## WORK INSTRUCTION
Every line from the start of the data through the line containing "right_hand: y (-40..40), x" should be retyped exactly; the pictures should not.
• • • •
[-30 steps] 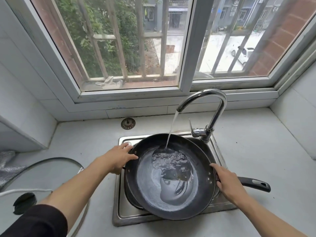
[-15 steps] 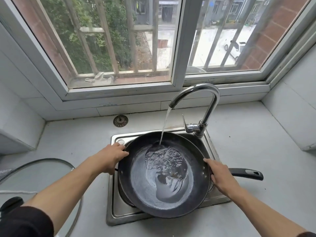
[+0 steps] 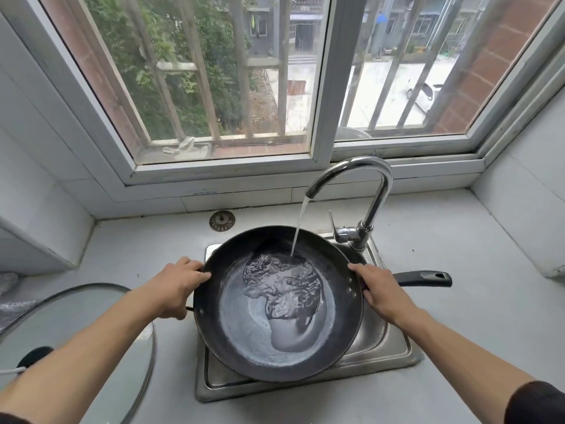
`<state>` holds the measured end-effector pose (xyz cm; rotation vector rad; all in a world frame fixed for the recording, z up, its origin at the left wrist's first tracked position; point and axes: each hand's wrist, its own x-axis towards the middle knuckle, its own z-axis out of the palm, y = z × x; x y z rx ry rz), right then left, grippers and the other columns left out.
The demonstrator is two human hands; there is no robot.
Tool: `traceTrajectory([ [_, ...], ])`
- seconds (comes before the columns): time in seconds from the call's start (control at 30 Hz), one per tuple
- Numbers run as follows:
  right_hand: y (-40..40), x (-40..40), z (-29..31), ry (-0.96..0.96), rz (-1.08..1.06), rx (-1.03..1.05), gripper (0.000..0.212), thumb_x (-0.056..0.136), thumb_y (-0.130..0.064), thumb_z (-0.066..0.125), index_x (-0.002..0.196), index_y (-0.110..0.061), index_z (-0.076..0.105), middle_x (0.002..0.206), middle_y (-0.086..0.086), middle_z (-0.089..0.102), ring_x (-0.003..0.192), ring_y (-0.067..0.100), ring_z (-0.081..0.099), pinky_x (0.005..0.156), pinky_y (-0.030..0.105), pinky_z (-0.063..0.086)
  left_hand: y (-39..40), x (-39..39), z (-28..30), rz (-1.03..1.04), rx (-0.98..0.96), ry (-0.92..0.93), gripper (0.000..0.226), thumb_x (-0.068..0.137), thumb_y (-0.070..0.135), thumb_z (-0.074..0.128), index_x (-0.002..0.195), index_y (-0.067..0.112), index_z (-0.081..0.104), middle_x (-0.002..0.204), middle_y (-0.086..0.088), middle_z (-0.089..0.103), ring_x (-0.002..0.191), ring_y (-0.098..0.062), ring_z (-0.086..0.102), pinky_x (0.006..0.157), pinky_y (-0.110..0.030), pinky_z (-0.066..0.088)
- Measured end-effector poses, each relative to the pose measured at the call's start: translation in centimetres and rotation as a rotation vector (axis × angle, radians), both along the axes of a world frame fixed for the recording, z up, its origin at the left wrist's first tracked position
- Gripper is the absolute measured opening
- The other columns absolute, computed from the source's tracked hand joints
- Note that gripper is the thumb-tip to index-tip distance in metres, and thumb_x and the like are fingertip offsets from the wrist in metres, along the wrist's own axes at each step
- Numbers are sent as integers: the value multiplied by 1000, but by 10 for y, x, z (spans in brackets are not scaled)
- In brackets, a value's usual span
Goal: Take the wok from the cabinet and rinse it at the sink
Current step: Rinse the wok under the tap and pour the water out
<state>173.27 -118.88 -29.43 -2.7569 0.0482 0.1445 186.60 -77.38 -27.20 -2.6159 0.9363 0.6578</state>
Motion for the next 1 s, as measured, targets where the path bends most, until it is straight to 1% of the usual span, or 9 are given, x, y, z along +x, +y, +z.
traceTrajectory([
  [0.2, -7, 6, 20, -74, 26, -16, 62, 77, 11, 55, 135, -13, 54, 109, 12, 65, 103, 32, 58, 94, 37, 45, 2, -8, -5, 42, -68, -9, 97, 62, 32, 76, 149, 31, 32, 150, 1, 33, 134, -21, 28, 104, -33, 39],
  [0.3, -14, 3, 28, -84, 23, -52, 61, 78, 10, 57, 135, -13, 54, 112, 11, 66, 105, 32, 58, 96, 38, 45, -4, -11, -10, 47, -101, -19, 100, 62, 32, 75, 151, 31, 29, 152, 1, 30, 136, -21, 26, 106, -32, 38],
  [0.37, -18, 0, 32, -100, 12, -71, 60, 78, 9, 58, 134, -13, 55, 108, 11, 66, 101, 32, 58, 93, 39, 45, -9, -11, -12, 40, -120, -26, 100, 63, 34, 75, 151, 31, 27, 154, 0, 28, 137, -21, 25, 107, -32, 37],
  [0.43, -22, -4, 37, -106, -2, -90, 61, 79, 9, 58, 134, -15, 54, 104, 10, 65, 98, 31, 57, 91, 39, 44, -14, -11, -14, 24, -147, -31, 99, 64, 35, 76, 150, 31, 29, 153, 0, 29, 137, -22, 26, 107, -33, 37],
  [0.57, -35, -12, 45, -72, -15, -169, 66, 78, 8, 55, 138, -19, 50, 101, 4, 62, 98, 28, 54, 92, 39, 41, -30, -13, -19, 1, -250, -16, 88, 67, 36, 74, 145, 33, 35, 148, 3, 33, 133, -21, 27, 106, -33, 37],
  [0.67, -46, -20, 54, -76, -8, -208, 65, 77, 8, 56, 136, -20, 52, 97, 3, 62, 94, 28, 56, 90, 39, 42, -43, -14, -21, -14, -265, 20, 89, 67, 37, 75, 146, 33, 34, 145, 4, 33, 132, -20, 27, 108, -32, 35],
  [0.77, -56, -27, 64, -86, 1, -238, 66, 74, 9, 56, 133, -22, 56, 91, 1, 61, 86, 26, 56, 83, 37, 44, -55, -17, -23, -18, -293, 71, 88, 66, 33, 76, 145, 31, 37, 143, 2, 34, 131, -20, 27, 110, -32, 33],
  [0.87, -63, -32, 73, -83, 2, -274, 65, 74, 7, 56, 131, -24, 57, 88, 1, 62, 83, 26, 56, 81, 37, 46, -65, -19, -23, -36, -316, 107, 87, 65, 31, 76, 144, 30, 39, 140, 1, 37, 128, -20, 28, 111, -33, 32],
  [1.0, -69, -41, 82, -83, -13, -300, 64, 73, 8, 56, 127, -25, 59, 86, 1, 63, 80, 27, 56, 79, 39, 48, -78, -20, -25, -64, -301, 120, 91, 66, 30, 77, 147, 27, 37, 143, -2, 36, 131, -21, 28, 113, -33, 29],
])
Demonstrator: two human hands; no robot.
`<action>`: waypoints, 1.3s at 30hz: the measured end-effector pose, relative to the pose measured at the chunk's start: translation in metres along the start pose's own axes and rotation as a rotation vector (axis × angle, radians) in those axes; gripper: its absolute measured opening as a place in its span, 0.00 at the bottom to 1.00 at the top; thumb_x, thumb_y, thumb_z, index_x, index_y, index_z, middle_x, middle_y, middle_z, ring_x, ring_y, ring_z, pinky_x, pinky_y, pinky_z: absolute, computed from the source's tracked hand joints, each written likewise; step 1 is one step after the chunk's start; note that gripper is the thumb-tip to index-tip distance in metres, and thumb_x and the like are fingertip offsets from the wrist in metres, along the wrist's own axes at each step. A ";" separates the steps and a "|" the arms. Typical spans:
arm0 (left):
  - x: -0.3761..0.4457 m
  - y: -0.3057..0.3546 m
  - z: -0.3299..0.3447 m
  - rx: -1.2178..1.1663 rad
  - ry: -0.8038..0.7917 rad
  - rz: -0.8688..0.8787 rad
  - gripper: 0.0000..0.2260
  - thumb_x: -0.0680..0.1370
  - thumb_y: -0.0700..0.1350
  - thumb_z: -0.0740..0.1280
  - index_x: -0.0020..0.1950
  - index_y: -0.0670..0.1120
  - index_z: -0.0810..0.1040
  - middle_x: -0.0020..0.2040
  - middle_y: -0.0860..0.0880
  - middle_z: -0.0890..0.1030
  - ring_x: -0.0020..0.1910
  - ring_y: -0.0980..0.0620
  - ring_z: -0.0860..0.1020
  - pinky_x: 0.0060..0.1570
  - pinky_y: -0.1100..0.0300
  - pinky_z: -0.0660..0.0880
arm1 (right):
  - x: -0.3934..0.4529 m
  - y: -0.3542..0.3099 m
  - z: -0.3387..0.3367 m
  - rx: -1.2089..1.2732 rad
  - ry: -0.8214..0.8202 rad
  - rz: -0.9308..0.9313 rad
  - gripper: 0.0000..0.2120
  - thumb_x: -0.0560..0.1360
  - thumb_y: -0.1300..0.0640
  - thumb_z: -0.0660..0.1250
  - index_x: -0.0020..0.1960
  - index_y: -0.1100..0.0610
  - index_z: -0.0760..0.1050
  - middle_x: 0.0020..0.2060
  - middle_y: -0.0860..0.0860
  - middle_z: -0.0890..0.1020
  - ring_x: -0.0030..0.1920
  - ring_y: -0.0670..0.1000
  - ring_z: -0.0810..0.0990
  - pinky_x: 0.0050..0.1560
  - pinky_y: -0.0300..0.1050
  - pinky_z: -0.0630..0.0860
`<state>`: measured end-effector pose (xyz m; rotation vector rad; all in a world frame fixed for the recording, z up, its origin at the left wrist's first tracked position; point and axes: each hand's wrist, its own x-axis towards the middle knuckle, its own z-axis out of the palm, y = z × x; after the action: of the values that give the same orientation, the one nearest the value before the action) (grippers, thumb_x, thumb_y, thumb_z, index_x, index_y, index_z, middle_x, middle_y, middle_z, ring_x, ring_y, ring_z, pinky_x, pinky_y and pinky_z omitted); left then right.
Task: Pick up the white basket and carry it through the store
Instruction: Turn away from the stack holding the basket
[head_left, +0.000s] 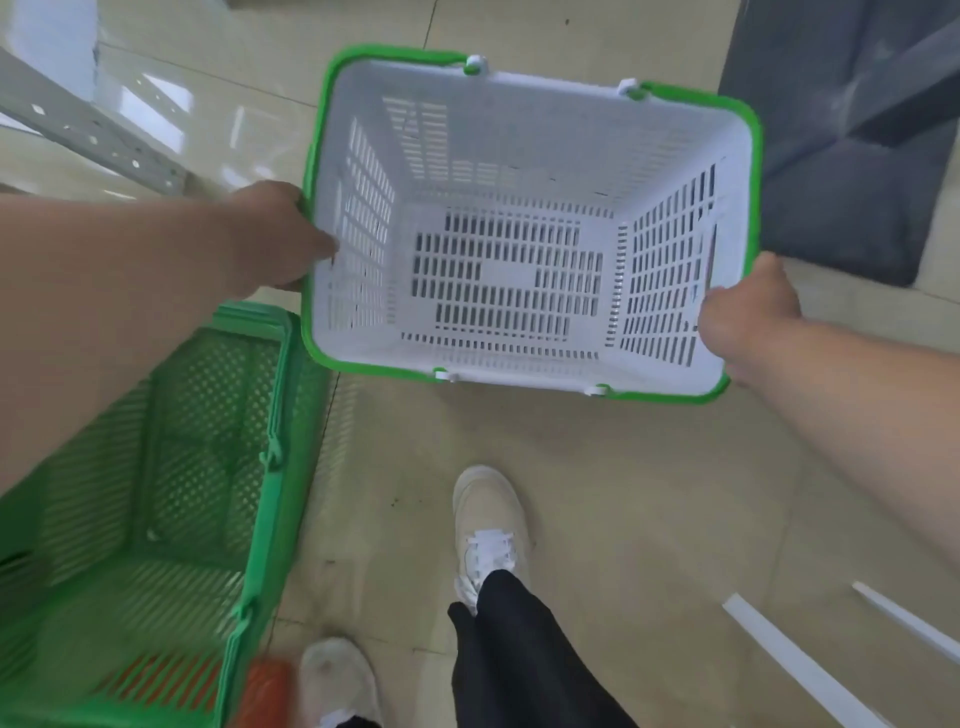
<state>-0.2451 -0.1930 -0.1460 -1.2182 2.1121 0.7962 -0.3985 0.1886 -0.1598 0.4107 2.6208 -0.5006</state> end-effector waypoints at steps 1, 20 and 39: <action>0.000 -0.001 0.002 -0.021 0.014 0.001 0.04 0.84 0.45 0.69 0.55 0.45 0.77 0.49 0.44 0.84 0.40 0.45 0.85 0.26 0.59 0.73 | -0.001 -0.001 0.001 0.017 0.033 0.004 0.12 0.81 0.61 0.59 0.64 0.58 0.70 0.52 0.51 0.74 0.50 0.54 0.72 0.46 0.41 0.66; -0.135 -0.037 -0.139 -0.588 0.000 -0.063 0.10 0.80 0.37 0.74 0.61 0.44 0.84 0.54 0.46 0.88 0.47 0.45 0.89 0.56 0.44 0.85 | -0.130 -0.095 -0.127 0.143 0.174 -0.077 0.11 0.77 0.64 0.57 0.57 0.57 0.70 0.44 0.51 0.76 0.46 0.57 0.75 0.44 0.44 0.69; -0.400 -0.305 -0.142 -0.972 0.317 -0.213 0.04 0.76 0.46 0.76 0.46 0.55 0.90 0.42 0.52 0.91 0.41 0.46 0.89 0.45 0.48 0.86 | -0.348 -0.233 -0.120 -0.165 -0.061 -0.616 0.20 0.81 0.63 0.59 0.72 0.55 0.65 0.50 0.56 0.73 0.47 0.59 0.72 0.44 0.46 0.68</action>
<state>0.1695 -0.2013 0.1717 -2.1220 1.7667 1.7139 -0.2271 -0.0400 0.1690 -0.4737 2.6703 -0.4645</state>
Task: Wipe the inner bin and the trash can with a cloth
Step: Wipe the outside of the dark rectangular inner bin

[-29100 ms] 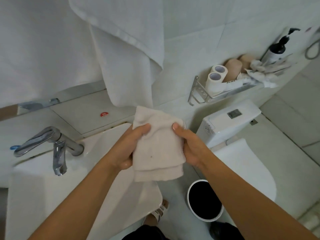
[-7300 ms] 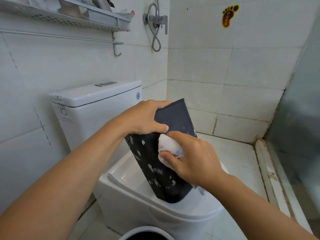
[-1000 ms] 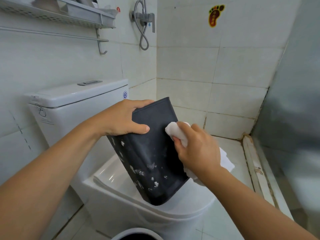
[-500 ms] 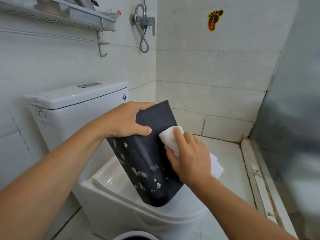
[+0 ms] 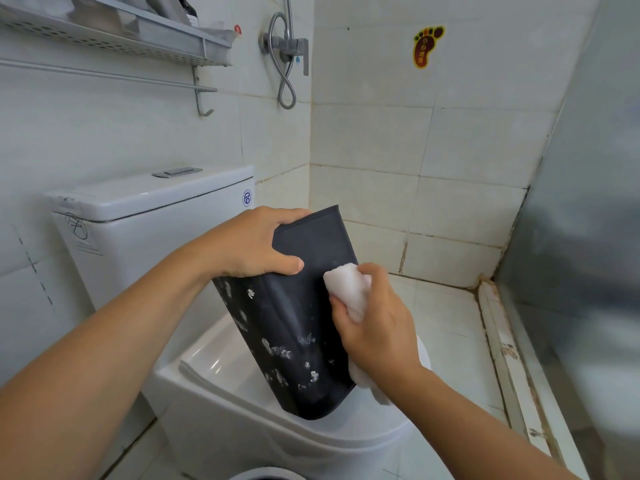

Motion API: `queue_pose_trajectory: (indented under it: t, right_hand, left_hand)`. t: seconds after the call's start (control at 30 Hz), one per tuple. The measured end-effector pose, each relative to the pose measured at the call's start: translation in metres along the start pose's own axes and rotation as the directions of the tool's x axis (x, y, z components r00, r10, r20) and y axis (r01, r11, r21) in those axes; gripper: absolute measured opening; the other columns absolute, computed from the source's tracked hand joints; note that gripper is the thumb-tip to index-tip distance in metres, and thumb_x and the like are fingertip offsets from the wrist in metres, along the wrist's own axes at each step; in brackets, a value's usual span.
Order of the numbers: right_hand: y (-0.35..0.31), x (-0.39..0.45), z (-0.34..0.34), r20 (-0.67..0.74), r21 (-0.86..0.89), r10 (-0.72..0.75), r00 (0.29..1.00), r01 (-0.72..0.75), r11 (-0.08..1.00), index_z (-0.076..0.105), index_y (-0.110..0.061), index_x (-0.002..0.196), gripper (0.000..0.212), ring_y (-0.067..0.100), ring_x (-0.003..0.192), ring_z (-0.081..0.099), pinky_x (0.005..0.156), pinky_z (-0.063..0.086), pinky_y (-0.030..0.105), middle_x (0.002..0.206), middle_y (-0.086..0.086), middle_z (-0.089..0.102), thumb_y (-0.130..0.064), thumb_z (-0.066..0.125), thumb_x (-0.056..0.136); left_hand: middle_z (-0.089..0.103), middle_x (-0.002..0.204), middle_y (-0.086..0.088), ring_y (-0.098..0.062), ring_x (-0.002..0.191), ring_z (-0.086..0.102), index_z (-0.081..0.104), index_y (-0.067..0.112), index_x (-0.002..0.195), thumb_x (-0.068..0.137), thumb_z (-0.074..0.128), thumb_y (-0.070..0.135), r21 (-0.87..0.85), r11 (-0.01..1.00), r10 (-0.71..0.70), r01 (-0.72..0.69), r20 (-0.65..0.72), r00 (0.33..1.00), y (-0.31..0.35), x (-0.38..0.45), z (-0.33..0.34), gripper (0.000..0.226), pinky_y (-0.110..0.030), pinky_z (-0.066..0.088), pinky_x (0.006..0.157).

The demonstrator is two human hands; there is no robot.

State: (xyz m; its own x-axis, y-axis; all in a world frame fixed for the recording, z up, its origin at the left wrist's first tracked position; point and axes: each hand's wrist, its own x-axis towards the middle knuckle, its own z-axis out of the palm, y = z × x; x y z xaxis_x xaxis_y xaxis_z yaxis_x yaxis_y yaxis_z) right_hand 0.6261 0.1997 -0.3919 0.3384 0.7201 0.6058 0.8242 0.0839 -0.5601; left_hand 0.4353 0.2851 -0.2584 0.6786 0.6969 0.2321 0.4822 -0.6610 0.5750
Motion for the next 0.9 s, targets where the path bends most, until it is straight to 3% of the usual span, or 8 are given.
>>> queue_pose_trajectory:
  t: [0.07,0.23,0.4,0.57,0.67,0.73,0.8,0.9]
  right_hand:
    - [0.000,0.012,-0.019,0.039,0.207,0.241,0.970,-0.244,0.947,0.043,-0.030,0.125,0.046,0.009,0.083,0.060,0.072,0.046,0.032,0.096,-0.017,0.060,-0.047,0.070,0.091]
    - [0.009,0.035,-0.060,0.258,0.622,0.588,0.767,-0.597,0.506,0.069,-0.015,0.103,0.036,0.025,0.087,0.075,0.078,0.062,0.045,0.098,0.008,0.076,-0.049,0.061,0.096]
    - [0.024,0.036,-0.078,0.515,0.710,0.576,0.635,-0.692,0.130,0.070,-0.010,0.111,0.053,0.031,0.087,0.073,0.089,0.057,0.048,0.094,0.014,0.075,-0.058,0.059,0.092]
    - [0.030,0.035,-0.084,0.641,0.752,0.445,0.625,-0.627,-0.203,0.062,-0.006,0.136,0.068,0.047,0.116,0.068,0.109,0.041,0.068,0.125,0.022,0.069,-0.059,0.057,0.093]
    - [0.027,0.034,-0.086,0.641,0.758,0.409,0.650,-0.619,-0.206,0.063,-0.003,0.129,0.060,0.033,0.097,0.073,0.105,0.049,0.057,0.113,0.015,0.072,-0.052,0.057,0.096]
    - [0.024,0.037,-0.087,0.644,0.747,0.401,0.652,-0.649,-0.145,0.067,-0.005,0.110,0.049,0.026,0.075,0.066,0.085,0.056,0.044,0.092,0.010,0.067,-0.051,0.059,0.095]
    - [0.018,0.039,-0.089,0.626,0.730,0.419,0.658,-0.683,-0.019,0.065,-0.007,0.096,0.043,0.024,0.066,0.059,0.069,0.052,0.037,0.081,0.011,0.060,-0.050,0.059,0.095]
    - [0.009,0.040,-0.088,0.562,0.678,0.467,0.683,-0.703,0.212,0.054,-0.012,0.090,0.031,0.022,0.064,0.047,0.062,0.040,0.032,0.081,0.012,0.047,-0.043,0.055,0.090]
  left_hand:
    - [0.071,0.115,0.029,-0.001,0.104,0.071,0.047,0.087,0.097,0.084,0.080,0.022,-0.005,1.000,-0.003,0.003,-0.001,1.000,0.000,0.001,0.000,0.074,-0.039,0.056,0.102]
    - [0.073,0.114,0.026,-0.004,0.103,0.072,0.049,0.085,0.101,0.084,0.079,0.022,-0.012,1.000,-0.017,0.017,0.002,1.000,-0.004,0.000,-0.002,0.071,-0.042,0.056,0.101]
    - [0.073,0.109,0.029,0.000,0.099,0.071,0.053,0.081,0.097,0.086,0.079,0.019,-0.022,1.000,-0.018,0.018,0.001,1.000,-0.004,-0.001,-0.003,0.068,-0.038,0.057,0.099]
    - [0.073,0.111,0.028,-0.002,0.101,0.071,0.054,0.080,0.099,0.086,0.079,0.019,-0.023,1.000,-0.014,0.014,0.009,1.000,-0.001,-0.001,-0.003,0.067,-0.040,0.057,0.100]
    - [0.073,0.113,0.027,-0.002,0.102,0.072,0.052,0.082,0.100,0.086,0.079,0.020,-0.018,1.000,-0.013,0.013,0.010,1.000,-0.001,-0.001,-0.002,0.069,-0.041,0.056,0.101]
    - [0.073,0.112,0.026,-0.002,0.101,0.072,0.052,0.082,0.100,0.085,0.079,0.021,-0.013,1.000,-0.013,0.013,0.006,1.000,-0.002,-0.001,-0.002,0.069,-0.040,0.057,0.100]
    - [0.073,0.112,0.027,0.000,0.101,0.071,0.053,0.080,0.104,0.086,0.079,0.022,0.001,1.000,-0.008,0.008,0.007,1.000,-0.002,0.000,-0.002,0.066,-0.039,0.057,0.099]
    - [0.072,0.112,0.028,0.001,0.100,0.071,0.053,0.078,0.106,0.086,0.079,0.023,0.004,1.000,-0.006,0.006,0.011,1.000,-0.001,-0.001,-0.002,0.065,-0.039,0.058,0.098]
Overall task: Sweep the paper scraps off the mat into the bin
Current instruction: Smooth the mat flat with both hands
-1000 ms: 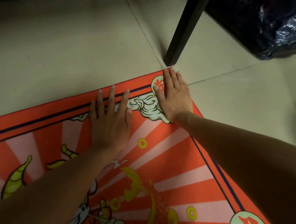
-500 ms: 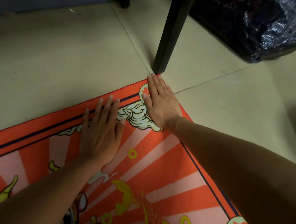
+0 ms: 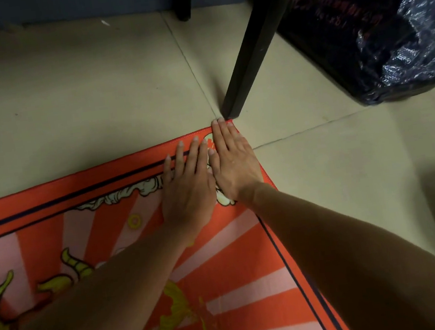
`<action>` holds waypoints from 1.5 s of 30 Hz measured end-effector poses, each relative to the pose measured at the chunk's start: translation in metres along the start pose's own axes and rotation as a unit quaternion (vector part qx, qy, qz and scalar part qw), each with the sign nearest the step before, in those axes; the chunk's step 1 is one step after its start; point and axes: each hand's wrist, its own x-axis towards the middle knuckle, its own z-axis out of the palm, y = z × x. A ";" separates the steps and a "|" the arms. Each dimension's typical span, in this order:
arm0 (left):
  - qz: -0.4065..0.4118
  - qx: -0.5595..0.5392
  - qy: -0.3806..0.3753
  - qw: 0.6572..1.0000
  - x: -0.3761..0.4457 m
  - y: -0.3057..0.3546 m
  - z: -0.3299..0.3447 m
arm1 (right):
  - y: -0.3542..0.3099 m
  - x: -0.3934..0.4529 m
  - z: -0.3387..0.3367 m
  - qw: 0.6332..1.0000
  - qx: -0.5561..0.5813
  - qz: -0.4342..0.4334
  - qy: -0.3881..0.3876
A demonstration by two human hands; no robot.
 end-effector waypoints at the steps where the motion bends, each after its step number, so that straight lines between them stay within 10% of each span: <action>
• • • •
## FINAL ANSWER
[-30 steps] 
[-15 steps] 
[+0 steps] 
`<state>` holds the measured end-effector pose (xyz cm; rotation vector rad; all in a world frame fixed for the recording, z up, its origin at the left wrist's first tracked position; point and axes: each hand's wrist, its own x-axis towards the middle knuckle, its own z-axis out of the palm, y = z × x; x y z rx ry rz), right then left, grippers and the other columns left out.
The demonstrator is two human hands; there is no robot.
Tool: `traceTrajectory([ [_, ...], ])`
- seconds (comes before the columns): time in seconds from the call's start (control at 30 Hz), one per tuple
- Numbers run as follows:
  right_hand: y (-40..40), x (-40..40), z (-29..31), ry (-0.96..0.96), rz (-1.08..1.06), rx (-1.03..1.05), gripper (0.000..0.212), thumb_x (-0.056..0.136), thumb_y (-0.130..0.064), thumb_z (-0.066..0.125), index_x (-0.002..0.196), index_y (-0.110..0.061), index_z (-0.076..0.105), middle_x (0.002..0.206), middle_y (-0.086..0.086), middle_z (-0.089..0.102), ring_x (-0.003..0.192), ring_y (-0.067..0.100), ring_z (-0.081..0.099), pinky_x (0.005..0.156), pinky_y (-0.030..0.105), pinky_z (-0.063..0.086)

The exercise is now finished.